The wilderness and its creatures, great and small, have evoked a wide range of responses in naturalists, writers as well as those who have blurred the lines between these two species. The works of Jim Corbett, for instance, show him to be, more than anything else, a keen student of the wild. Kenneth Anderson, on the other hand, was more interested in adventurism and, dare one add, embellishment, traits that he shares with Ernest Hemingway, whose True at First Light, while being a self-absorbed account of a safari in Africa, was redeemed somewhat by its exploration of subterranean violence.

James Herriot and Vera Chaplina — the Soviet writer and naturalist was born on April 24, 1908 — occupy the other end of the spectrum in this genre. Their literary works seek to smoothen the coarse edges of a literary tradition — Anderson was an enthusiastic proponent — that sought to reiterate the message of man’s mastery over beast. There can be no better, or gentler, introduction to the world of animals, albeit domesticated ones, for young readers than Herriot and Chaplina.

Zoo Babies, written by Chaplina in 1956 — Vostok, the Soviet publisher, presented this jewel to Bengali children in an excellent translation by Rekha Chattopadhyay and Bijoy Pal — is a testimony to Chaplina’s skills of sensitizing young minds to animals without resorting to sentimental excesses. This is not to suggest that Chaplina’s tenderness for the orphaned animals was meant to be ornamental. After the Revolution in 1917, Chaplina had been abandoned in an orphanage in Tashkent. Tellingly, she names one of her loved ones, a lion cub, Kinuli. In Russian, Kinuli means the abandoned one.

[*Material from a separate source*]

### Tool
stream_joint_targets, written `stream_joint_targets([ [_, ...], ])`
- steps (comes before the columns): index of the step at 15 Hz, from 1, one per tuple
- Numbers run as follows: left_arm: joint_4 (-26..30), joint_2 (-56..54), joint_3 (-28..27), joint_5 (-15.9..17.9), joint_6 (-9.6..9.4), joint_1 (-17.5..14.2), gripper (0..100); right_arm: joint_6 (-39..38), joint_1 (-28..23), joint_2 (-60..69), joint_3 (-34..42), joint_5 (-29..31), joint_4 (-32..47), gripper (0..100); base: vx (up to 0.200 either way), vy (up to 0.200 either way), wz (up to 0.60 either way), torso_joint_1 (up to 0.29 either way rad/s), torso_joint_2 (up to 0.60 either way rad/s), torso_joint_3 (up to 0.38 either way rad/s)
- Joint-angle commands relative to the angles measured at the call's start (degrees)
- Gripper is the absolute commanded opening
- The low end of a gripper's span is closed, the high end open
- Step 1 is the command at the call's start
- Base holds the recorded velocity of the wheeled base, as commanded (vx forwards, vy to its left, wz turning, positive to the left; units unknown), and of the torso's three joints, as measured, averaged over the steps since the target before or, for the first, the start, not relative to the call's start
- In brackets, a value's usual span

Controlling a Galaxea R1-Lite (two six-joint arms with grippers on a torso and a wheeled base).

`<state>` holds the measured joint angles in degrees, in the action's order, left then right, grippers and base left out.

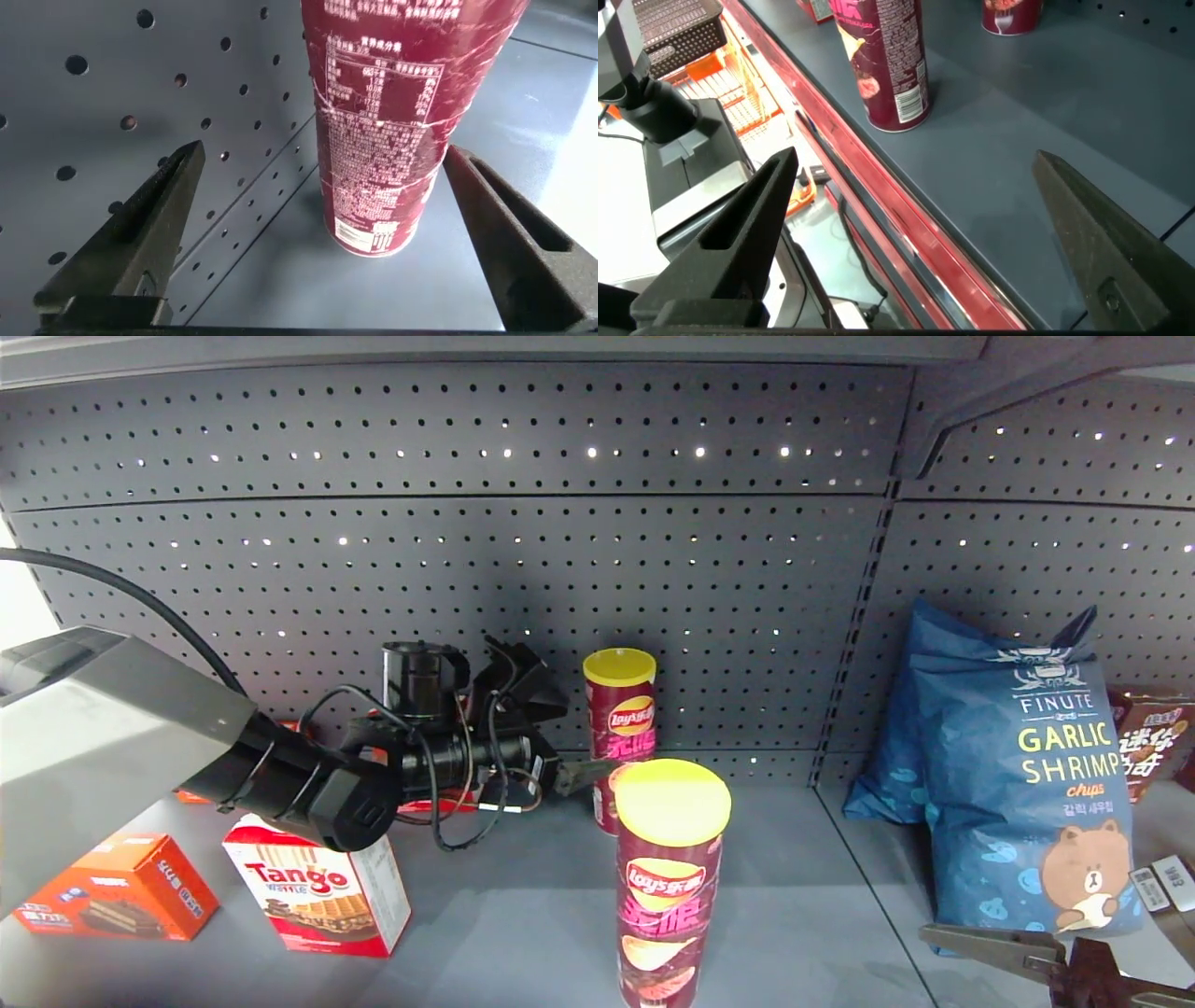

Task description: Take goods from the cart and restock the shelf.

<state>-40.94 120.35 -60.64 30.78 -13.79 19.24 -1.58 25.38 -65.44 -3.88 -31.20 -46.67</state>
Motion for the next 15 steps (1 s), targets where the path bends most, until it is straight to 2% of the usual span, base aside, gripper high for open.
stream_joint_targets([
  [1,-0.02,-0.11,-0.01,-0.02,-0.01,-0.08,100,0.0,0.02,-0.04,0.01,-0.01,0.0,100,0.0,0.0,0.0,0.0,0.0,0.0],
  [15,0.07,-0.02,-0.01,-1.6,-0.01,-0.52,100,0.0,0.02,0.05,0.36,-0.09,0.0,100,0.0,0.0,0.0,0.0,0.0,0.0],
])
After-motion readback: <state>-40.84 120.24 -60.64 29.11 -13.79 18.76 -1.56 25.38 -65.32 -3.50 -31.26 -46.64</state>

What often goes unnoticed in these stories is Chaplina’s ability to delve into the complexities of the relationship between the zookeeper and the animals.

The fierce resistance put up by Raji, Moscow zoo’s first ever Royal Bengal Tiger, to Chaplina’s affections can be read as a heroic but ultimately futile attempt on the part of the majestic animal to retain a semblance of independence even within a cage.

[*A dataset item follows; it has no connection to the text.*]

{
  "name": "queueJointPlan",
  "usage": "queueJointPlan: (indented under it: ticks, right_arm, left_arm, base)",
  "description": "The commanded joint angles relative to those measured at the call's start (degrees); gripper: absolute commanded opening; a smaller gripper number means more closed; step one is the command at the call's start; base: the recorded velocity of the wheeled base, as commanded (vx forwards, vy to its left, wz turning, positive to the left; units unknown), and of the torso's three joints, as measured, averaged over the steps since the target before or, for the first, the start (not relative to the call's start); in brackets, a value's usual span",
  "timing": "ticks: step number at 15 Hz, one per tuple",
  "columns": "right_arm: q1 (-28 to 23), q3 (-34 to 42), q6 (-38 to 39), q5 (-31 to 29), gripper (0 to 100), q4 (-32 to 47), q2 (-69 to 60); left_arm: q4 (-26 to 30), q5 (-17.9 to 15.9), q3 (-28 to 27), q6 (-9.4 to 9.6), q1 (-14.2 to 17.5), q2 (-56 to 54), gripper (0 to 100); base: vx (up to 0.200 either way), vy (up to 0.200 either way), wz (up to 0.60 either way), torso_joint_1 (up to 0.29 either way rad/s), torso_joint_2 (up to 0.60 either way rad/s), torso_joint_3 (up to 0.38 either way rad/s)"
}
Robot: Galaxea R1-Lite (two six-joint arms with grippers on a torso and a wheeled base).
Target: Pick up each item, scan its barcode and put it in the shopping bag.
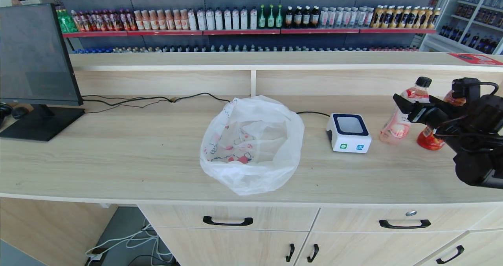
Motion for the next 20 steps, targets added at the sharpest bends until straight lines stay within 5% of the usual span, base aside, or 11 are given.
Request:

Interestingly, Zoo Babies and True Stories from the Moscow Zoo offer glimpses of a communist State’s scientific yet humane management of zoos, turning the enclosures into sites of meaningful engagement between visitors and the visited. It is a pity that in spite of possessing relatively better resources, Indian zoos and their keepers remain ignorant of the shining example set by Chaplina and her employers all those years ago.